Required action:
Restate the full listing word for word; images stay out of it.

Raw data:
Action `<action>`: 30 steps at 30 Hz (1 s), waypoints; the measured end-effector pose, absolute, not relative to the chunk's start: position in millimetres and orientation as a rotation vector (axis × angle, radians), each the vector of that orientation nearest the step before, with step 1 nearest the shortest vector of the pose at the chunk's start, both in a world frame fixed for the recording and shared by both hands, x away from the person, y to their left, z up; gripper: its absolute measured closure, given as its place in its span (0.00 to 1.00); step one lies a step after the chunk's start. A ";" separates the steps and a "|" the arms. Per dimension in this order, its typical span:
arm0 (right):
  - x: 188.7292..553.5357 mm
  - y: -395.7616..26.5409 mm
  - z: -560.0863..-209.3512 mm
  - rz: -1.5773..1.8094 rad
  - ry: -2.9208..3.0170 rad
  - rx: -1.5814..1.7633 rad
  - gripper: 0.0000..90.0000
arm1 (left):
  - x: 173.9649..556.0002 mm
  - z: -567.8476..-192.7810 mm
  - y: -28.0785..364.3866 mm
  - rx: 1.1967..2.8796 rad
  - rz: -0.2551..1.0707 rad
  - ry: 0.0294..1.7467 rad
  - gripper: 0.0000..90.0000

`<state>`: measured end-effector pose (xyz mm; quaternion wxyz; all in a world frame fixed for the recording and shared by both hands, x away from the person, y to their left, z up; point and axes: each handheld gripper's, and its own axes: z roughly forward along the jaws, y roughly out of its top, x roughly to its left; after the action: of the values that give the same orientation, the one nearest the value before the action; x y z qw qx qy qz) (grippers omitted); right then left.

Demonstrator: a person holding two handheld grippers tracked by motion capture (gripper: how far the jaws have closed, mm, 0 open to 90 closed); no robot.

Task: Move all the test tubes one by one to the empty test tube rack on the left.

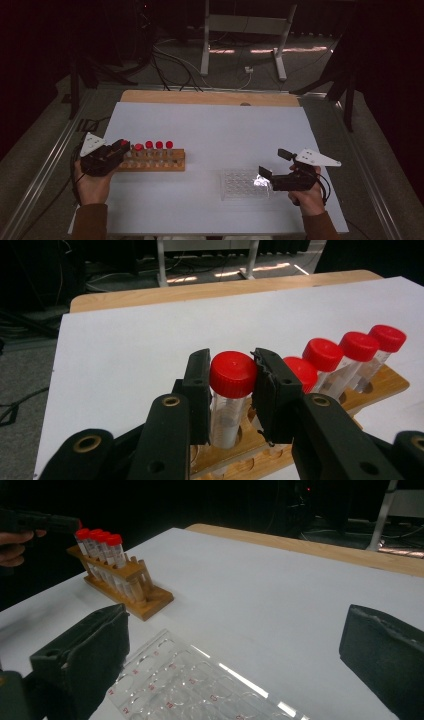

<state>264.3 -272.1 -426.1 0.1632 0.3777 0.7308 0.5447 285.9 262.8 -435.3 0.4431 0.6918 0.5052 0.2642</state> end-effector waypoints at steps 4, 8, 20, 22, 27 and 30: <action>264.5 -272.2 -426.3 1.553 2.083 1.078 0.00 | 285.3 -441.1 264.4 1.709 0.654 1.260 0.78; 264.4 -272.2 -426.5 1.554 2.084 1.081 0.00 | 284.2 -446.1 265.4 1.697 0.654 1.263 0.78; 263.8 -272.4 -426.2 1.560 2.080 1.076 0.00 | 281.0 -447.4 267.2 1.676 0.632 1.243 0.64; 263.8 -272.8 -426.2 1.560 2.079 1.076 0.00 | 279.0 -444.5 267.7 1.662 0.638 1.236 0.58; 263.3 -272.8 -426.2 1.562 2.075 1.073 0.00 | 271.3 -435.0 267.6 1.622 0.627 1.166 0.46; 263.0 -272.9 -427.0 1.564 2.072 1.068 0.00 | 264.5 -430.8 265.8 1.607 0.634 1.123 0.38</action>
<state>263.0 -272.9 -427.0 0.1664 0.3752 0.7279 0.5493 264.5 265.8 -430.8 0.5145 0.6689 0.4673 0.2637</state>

The answer:
Action `<action>`: 30 steps at 30 Hz (1 s), waypoints; the measured end-effector pose, absolute, not relative to the chunk's start: position in millimetres and orientation as a rotation vector (axis × angle, radians), each the vector of that orientation nearest the step before, with step 1 nearest the shortest vector of the pose at the chunk's start, both in a world frame fixed for the recording and shared by both hands, x away from the person, y to their left, z up; gripper: its absolute measured closure, given as its place in its span (0.00 to 1.00); step one lies a step after the chunk's start. A ";" separates the steps and a "|" the arms. Per dimension in this order, its typical span:
arm0 (right):
  - x: 188.7292..553.5357 mm
  - y: -395.7616..26.5409 mm
  - z: -560.0863..-209.3512 mm
  - rz: -1.5773..1.8094 rad
  - ry: -2.9208..3.0170 rad
  - rx: -1.5814..1.7633 rad
  - gripper: 0.0000..90.0000
arm1 (left):
  - x: 173.9649..556.0002 mm
  - z: -567.8476..-192.7810 mm
  - y: -28.0785..364.3866 mm
  - rx: 1.1967..2.8796 rad
  - rz: -0.2551..1.0707 rad
  - ry: 0.0294..1.7467 rad
  - gripper: 0.0000..90.0000

`<state>`: measured end-effector pose (xyz mm; quaternion wxyz; all in a world frame fixed for the recording and shared by both hands, x away from the person, y to their left, z up; point and axes: each handheld gripper's, and its own axes: z roughly forward along the jaws, y roughly out of its top, x roughly to its left; after the action: of the values that give the same orientation, the one nearest the value before the action; x y z qw qx qy qz) (grippers omitted); right then left.

Demonstrator: a person holding two handheld grippers tracked by motion capture (gripper: how far the jaws have closed, mm, 0 open to 90 closed); no robot.

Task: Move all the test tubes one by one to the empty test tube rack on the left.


<state>264.3 -272.1 -426.1 0.1632 0.3777 0.7308 0.5447 285.9 262.8 -435.3 0.4431 0.6918 0.5052 0.2642</state> end-effector waypoints at steps 4, 8, 20, 22, 27 and 30: <action>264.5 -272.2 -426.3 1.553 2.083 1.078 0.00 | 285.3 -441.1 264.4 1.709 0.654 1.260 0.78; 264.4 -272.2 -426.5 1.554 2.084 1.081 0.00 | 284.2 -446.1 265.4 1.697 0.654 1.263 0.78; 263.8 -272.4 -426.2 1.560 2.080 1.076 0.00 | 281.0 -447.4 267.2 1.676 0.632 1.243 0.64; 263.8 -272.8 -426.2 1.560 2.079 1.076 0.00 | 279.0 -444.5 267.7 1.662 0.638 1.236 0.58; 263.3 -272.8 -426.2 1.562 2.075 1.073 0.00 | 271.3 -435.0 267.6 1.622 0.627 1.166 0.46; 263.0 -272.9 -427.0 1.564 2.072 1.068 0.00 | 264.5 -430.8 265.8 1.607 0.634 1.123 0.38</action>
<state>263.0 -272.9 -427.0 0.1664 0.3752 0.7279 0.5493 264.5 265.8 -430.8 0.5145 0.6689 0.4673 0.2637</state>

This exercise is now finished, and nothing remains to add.